0

I have a function with a list of objects, two list of int and an int (an ID) as parameters, which returns a tuple of two list of int. this function works very well but when my list of ID grows, it takes a lot of time. Having already used multiprocessing in other projects, it seemed to me that the situation was appropriate for the use of multiprocessing Pool.

However, I get an error _pickle.PicklingError when launching it.

I have spent the past days looking for alternatives ways of doing this : I discovered pathos ProcessPool that runs forever with no indication of the problem. I have tried ThreadingPool as an accepted answer sugested, but it is obviously not adapted to my issue since it does not use multiple CPUs and doesnt speed up the process.

Here is a sample of my function, it is not a reproductible example since it is specific to my case. But I believe the function is pretty clear : It returns a tuple of two lists, created in a for loop.

def getNormalOnConnectedElements(elem, mapping, idList, node):
    normalZ = []
    eids = []
    for e in mapping[node]:
        if e in idList:
            normalZ.append(elem[e].Normal()[2])
            eids.append(e)
    return normalZ, eids

I tried calling it as I usually do :

with Pool(4) as p:
    # with functools.partial()
    result = p.map(partial(getNormalOnConnectedElements, elemList, mapping, idList), nodeList)
    # or with itertools.repeat()
    result = p.starmap(getNormalOnConnectedElements, zip(repeat(elemList), repeat(mapping), repeat(idList), nodeList))

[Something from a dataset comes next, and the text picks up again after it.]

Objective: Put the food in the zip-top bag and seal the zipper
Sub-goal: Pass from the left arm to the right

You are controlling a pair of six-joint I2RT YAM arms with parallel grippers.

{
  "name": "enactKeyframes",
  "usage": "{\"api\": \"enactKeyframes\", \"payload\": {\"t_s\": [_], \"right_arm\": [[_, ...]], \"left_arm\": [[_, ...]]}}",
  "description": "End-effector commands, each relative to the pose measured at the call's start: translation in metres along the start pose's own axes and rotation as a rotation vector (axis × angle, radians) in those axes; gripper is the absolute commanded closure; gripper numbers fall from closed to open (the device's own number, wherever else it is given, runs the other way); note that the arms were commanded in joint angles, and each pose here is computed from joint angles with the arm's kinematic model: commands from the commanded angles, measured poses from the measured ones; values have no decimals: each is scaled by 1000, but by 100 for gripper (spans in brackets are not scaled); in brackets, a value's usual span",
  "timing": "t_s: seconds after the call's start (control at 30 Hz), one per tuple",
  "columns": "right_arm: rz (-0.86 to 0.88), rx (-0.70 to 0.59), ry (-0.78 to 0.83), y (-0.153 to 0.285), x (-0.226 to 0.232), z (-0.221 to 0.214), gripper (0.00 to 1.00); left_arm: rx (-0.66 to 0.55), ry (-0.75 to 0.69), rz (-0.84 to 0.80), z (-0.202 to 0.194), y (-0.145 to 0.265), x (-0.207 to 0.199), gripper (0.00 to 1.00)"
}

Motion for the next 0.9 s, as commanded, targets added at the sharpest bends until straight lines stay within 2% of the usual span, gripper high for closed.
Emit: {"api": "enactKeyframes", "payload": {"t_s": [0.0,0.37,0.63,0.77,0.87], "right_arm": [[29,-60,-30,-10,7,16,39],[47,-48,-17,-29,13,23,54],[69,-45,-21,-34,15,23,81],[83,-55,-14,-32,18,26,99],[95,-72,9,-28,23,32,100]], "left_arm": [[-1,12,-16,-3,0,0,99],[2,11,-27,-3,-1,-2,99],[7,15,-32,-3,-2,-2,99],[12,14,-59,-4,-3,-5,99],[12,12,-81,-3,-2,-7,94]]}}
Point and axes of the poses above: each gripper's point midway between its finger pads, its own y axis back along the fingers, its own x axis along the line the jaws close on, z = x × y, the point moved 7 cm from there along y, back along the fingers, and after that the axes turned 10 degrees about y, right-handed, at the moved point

I made sure the function is defined at the top-level, and the call is within a if __name__ == "__main__": block.

So the question is : What in this function causes pickle to throw _pickle.PicklingError ?

Edit :

  File "<input>", line 1, in <module>
  File "C:\Program Files\JetBrains\PyCharm Community Edition 2021.2.2\plugins\python-ce\helpers\pydev\_pydev_bundle\pydev_umd.py", line 198, in runfile
    pydev_imports.execfile(filename, global_vars, local_vars)  # execute the script
  File "C:\Program Files\JetBrains\PyCharm Community Edition 2021.2.2\plugins\python-ce\helpers\pydev\_pydev_imps\_pydev_execfile.py", line 18, in execfile
    exec(compile(contents+"\n", file, 'exec'), glob, loc)
  File "C:/Users/TLEP6OQM/Documents/Anaconda/PLoad tool/model.py", line 209, in <module>
    allVec = p.map(partial(getNormalOnConnectedElements, elem, allElemIds, mapping), myFilter)
  File "C:\ProgramData\Anaconda3\envs\myenv\lib\multiprocessing\pool.py", line 290, in map
    return self._map_async(func, iterable, mapstar, chunksize).get()
  File "C:\ProgramData\Anaconda3\envs\myenv\lib\multiprocessing\pool.py", line 683, in get
    raise self._value
  File "C:\ProgramData\Anaconda3\envs\myenv\lib\multiprocessing\pool.py", line 457, in _handle_tasks
    put(task)
  File "C:\ProgramData\Anaconda3\envs\myenv\lib\multiprocessing\connection.py", line 206, in send
    self._send_bytes(_ForkingPickler.dumps(obj))
  File "C:\ProgramData\Anaconda3\envs\myenv\lib\multiprocessing\reduction.py", line 51, in dumps
    cls(buf, protocol).dump(obj)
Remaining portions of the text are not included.